Sus temas e intereses no van mucho más allá de las ventajas de la economía de mercado. No es un conocedor del arte ni de otras disciplinas del saber. Prefiere los best-sellers a lecturas más complejas. Según él, toda buena idea debe caber en una hoja tamaño carta. Y –como conoce sus limitaciones culturales–se siente más cómodo en escenarios superficiales, frívolos, que en alguno en que puedan ponerse a prueba sus conocimientos.
Piñera es un travesti mediático. Convencido de que es algo así como el Berlusconi del tercer mundo, el candidato del neoliberalismo concentra todos sus esfuerzos en el trabajo mediático, es uno de los máximos personajes de la farándula nacional, y al mismo tiempo abomina de ese género e intenta “domesticarlo”. Adquirió un canal y se compró también unos cuantos ejecutivos de la industria televisiva con el objeto de que apoyen centralmente su campaña.
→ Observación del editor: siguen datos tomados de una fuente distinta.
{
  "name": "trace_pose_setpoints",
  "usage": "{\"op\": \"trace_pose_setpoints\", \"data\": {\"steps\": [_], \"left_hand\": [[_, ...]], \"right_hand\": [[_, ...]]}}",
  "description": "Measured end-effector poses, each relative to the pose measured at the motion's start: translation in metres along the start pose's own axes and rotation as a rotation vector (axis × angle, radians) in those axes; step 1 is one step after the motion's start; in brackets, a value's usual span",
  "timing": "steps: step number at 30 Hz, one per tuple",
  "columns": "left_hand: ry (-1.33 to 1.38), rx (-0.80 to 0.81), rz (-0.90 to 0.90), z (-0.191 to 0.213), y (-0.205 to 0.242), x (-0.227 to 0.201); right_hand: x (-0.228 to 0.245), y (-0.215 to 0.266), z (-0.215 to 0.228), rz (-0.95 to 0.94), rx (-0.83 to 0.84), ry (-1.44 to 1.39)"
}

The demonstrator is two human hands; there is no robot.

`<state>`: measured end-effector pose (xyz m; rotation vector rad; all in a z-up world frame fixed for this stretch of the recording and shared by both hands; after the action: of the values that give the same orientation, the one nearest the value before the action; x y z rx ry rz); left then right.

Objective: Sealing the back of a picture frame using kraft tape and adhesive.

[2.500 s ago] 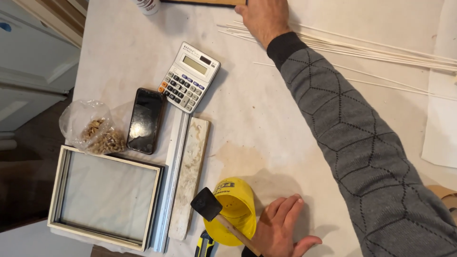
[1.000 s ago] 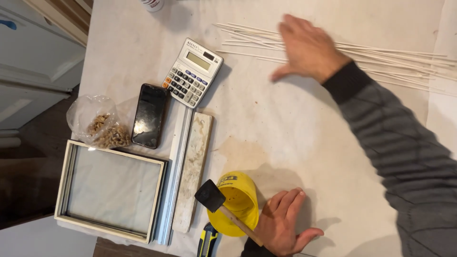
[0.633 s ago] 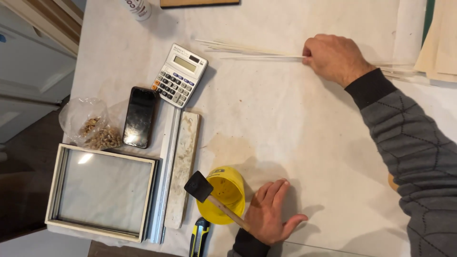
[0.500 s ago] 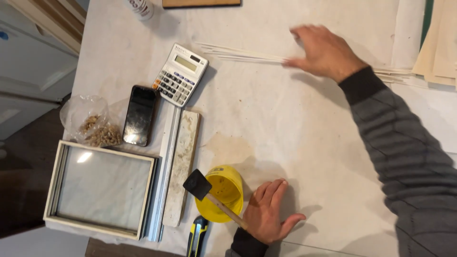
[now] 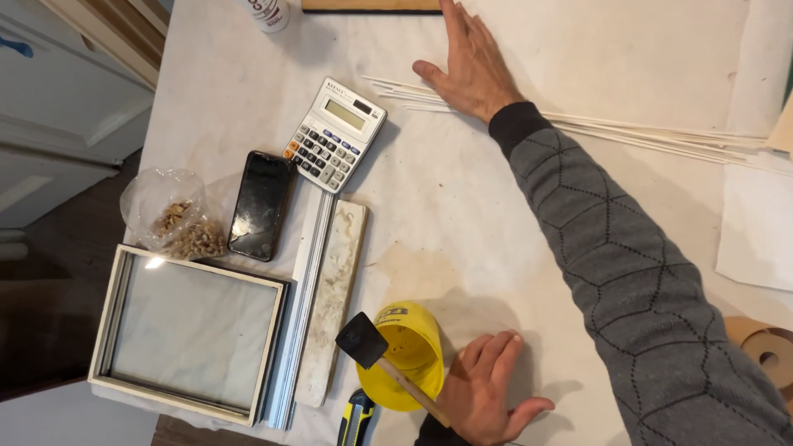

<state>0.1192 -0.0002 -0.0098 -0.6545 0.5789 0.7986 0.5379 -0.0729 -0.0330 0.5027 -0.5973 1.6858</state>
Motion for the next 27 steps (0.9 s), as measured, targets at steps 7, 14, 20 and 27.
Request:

Para él, los medios de comunicación deben usarse como difusores del pensamiento único, conservador, retardatario, consumista, xenófobo y arribista, todo lo cual él considera “moderno”. Entiende como fundamento de la sociedad democrática el que los ciudadanos son consumidores. Los consumidores determinan la producción mediante su demanda. Consumidor y elector son –desde la óptica piñerista– la misma cosa. Cada individuo elige con total libertad los bienes que puede comprar [si eres pobre, te endeudas] así como elige a sus representantes en el gobierno, en el parlamento y en el municipio. Pero esta doble calidad de consumidores y electores pasa a ser peligrosa para sus intereses en la medida que el rating, el zapping y el telecomando comprometen la exhibición continua de las miserias de los estigmatizados sectores populares, las enormes falencias de la democracia, los actos de corrupción de los políticos [sobre todo los de su bando], la verdadera ideología autoritaria de la derecha y, quién sabe, hasta la posibilidad de liderazgos completamente distintos a los oficiales.
Ahora usa su canal para posar de estadista, serio y profundo, cuando en 1992 todos fuimos testigos del bochornoso episodio en que insultaba de la manera más vulgar a su correligionaria Evelyn Matthei y complotaba contra ella usando un vocabulario muy poco caballeroso.
Piñera es un travesti político. Dice que votó por el NO. ¿Producto de una tendencia mitomaníaca y de una innegable habilidad para construirse leyendas? Probablemente, porque tal cosa es abiertamente contradictoria con su irrestricto apoyo al régimen militar y el silencio que mantuvo durante dos décadas respecto de la tortura y los asesinatos políticos. Lo que no cabe duda es que se trata del mayor de sus rasgos de travestismo: fue pinochetista desde 1973 hasta 1988, fecha en la que según él pasó a ser “humanista cristiano”. Pero tras esa oportuna epifanía no entregó su aporte a la construcción de la democracia sino que asumió como la mano derecha del candidato de Pinochet a la presidencia: Hernán Büchi. En 1989, el travesti Piñera derrochó entusiasmo como jefe de campaña del continuismo dictatorial.
Tampoco se afilió al partido que recoge la vertiente “humanista cristiana” que él dice profesar –la DC– sino que se sumó al aparato político que se creó para salvaguardar “la obra” de Pinochet durante la transición: Renovación Nacional. En 1995 promovió la amnistía de los crímenes de la dictadura y en el 2005 los militares en retiro apoyaron su candidatura tras recibir su compromiso de aplicar la prescripción de los asesinatos políticos. Voltereta sobre voltereta: este pinochetista arrepentido, ha vuelto a valorar los supuestos méritos del régimen militar la semana recién pasada.
La inconsistencia parece ser el sello personal de Piñera. Su sed de dinero, posición y poder lo han transformado en una caricatura de sí mismo, un pelele sonriente que vende una pomada jabonosa, contradictoria y oportunista. Un travesti.